The will says that Hendrik junior has “absented himself from Holland where he had been for his education so that no tidings from him have been received by me for several years.”
It turns out that Hendrik senior wasn’t the only person concerned about Hendrik junior’s whereabouts.
I’ve just found the following in Amsterdamse Courant of 10 May 1800, found in the MyHeritage Netherlands Newspapers, 1659-1899 collection.

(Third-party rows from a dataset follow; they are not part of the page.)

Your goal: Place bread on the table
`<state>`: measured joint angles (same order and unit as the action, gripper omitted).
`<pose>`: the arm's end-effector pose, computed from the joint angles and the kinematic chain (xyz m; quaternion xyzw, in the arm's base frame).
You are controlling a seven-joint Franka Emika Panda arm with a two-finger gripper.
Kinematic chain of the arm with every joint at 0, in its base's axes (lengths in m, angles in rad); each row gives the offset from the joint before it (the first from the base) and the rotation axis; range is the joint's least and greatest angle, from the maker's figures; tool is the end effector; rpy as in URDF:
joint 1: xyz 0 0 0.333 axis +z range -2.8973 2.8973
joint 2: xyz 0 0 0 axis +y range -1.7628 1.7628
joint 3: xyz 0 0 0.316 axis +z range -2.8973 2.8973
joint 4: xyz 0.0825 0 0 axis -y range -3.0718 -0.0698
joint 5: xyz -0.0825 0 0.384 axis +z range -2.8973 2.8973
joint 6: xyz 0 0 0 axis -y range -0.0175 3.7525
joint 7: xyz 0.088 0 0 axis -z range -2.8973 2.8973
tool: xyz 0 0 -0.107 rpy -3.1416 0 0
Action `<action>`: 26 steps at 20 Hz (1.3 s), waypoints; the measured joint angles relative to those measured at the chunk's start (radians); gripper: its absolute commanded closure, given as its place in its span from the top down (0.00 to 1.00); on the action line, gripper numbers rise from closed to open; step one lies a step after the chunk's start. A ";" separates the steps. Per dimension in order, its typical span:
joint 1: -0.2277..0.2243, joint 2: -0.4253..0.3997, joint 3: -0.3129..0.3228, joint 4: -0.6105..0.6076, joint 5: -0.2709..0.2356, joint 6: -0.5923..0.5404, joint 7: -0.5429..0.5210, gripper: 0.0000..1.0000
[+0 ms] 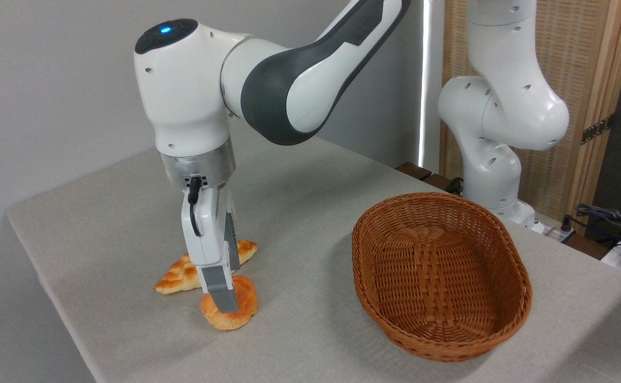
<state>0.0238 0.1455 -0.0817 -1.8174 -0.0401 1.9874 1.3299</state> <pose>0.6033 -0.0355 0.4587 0.7738 -0.6328 0.0245 0.0122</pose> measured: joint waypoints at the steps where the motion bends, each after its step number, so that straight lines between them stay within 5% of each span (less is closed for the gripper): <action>1: 0.000 0.000 0.000 0.004 0.000 0.000 -0.004 1.00; 8: 0.007 -0.082 0.013 0.041 0.000 -0.010 -0.333 1.00; 13: 0.013 -0.133 0.059 0.168 0.000 -0.296 -0.405 1.00; 17: 0.013 -0.135 0.066 0.223 0.000 -0.342 -0.561 1.00; 26: 0.005 -0.129 0.076 0.224 0.000 -0.355 -0.582 1.00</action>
<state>0.0286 0.0168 -0.0058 -1.5934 -0.0405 1.6324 0.7481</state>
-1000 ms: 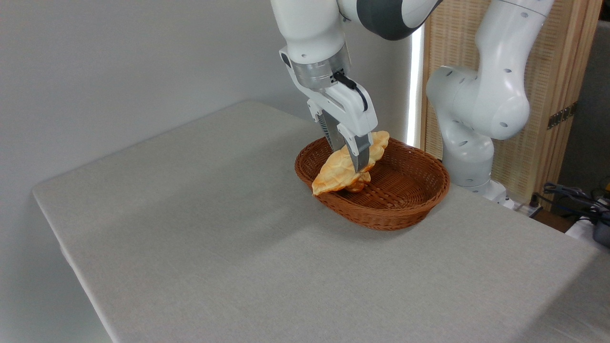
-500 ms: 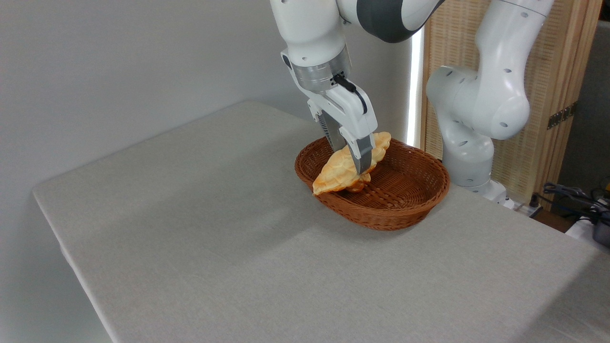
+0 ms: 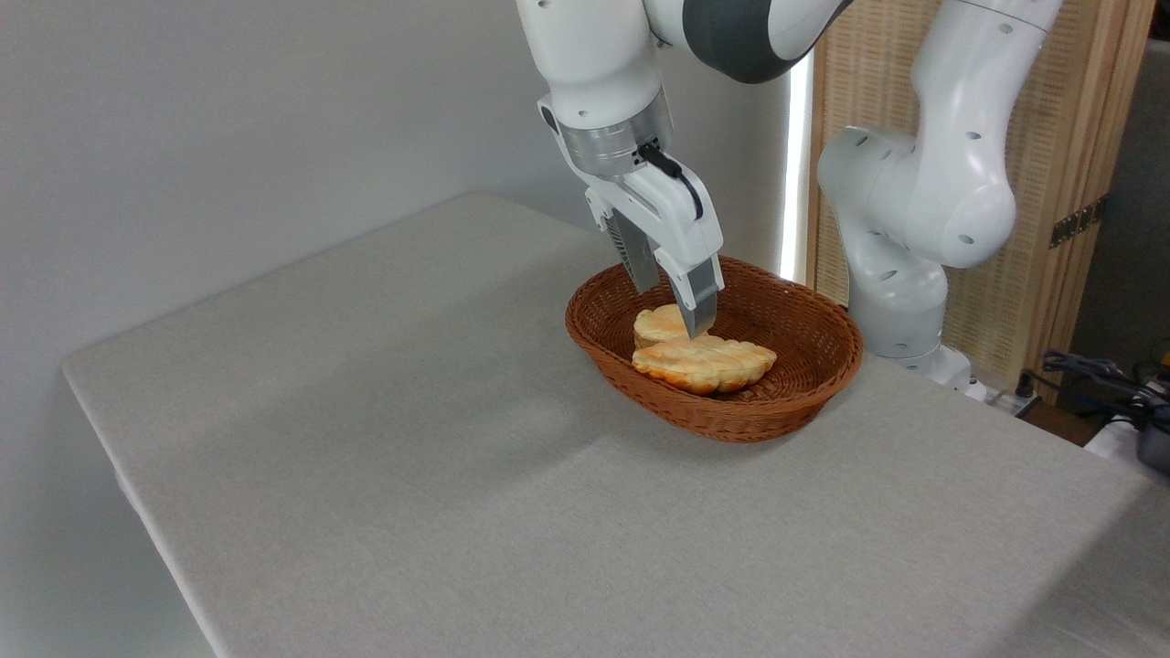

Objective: Put bread into the basket

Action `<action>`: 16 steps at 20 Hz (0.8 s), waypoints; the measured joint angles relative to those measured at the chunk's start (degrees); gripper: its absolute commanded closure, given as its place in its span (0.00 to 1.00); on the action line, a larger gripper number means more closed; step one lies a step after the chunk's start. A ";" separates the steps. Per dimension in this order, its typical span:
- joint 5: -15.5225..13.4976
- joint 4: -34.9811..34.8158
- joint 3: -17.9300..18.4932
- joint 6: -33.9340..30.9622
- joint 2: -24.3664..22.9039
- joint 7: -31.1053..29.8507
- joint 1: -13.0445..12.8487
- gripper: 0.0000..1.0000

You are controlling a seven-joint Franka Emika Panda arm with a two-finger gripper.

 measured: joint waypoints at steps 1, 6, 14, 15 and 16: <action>0.00 0.09 0.00 0.26 0.00 0.00 0.00 0.00; -0.01 2.30 -0.10 4.93 0.08 0.00 -0.27 0.00; -0.35 8.89 -1.39 13.28 4.44 -4.06 -0.87 0.00; -0.84 10.62 -1.56 13.98 5.77 -5.10 -0.91 0.00; -1.02 11.61 -1.68 14.20 6.52 -5.57 -0.93 0.00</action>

Indien iemand met zekerheid weet naricht te geeven van het Verblyf, Leeven of Dood, van eenen HENDRIK VAN
COOTEN, van Demerary, in het Jaar 1794, als Matroos nebbende gediend onder Kapitein SIMON RYNTJES, doch in
Maart 1795, afgadankt, en federd zyn verblyf onbekend zynde, wordt verzocht zich en adresseeren by den Boekverkooper
J. TEN BRINK GZ., in de Warmoesstraat, over de St. Annastraat, zal daar voor eene belooning genieten.—Zullende ge-
melde HENDRIK VAN COOTEN, nog in leeven zynde, vriend lyk ontvaugen en gelegenne gegeven worden om na zyn
genoegen te kunnen worden geholpen, waneer zich dezelve in Persoon o per Missive, aan gein. Boekverkooper a levesfeerd.
If someone knows with certainty about the Residence, Life or Death, of a HENDRIK VAN
COOTEN, from Demerary, in the Year 1794, serving as a Sailor, serving under Captain SIMON RYNTJES, but in
March 1795, retired, and residence was unknown, are invited and addressed by the book seller
J. TEN BRINK GZ., In the Warmoesstraat, on the St. Annastraat, will be rewarded there for a reward.
pleasure to be helped when they are in person or per Missive. Book seller is supplied.
Hendrik senior was born in Doorn in 1750, and arrived in Demerara about 1773. Hendrik junior could well have been born not long after, which would feasibly have him at about 20 in 1794.
The J. ten Brink making the enquiry is quite probably Jan ten Brink, book store owner and publisher. Netherlands Wikipedia has an entry for him. I wonder why he was being enquired about? Did he owe money?